For Carmella, her Children’s internship allowed her to find that she was a natural at interacting and connecting with children of special needs, leading her to consider a new direction in Special Education. This self-discovery will serve her well as she plans to go to college, majoring in education with her end goal getting a master’s degree in Special Ed.
From L to R: Carmella Brown from City Charter High School with John Krysinsky, Volunteer Services Department for Children’s Hospital of Pittsburgh of UPMC
John Krysinsky, who heads up the volunteer initiative at Children’s Hospital of Pittsburgh, finds this program beneficial for both the student and the hospital. “Volunteering here helps students broaden their network, get to know more people,” he says.
About Children’s Hospital of Pittsburgh of UPMC
Children’s as it’s commonly referred to in Pittsburgh, is one of the top 10 pediatric hospitals in America.
Because of a shared commitment to the region, Children’s Hospital has joined forces with City High to provide valuable life lessons through an internship program at this specialty hospital. In an effort to expose young people to the workings of a health facility, UPMC offers a highly competitive volunteer program.

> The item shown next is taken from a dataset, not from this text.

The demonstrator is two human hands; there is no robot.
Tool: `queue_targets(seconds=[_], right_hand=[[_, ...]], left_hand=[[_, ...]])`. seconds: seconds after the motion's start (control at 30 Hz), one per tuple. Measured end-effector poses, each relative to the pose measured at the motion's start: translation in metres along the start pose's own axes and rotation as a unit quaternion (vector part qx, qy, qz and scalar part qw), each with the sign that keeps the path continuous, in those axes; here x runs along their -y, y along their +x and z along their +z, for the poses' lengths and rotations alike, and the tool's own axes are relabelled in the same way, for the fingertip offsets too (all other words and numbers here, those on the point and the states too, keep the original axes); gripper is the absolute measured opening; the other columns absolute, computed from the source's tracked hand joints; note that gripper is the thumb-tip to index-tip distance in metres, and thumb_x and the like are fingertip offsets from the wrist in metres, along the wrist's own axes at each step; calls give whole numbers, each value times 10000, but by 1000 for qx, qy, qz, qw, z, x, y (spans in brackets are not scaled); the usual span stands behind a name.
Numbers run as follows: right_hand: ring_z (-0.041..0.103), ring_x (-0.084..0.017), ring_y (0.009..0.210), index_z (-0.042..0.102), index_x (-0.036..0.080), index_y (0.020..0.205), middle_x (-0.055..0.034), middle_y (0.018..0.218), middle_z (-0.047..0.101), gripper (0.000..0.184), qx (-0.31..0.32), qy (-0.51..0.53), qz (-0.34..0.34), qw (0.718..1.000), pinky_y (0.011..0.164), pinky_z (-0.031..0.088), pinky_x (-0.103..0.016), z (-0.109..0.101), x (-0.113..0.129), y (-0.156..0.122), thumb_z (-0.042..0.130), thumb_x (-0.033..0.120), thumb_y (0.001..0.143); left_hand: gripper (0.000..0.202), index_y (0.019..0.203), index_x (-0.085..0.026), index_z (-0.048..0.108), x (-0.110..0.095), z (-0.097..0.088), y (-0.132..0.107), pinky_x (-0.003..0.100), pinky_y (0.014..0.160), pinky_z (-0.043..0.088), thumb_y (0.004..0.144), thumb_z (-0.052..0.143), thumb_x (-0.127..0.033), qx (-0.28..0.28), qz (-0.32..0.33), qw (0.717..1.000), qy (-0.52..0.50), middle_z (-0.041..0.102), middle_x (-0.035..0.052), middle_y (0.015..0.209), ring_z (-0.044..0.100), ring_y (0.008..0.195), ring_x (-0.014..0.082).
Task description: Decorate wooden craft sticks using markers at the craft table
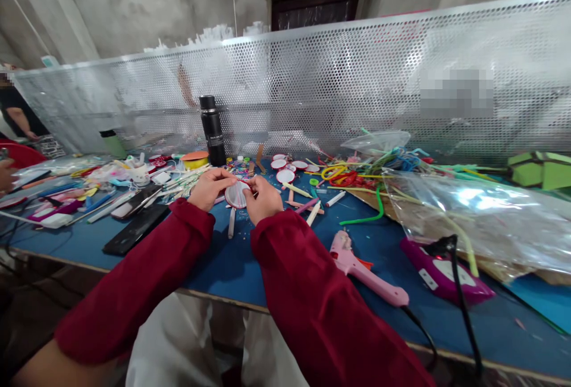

City High has the distinction of being the only high school that offers a full time, 13-week for-credit internship at Children’s Hospital. There, City High students get the experience to help formulate their careers.
According to John Krysinisky, Volunteer Coordinator for Children’s Hospital of Pittsburgh of UPMC, “We have a huge volunteer program, supervising as many as 1200 volunteer visits during a 12-month period. Most of our volunteers work closely with our Child Life Department. I’d say about 75% of our volunteers are Child Life volunteers.”
The Child Life Department at Children’s Hospital of Pittsburgh of UPMC provides developmental, educational, social and emotional support to children of all ages ranging from birth to young adulthood. The goal is to help patients and families understand and cope with their hospital experience.
Krysinsky explains, “We place volunteers in a variety of other areas as well throughout the hospital to support the hospital mission and wherever the needs are greatest. A lot of what they do is to help provide a sense of normalcy for patients who are here… support the families; but really, provide those patients with non-clinical support. It could be anything from making bedside visits to making sure the child has activities and other things to do when there’s a lot of downtime. Providing emotional support at times. Here at Children’s, the whole purpose is to operate a support area just for siblings; then when you go upstairs to all the in-patient units, just about all the areas have some sort of activities center or playroom where volunteers help out, support the Child Life staff. They also make rounds, visit with the patients, and keep an eye on the activity centers.”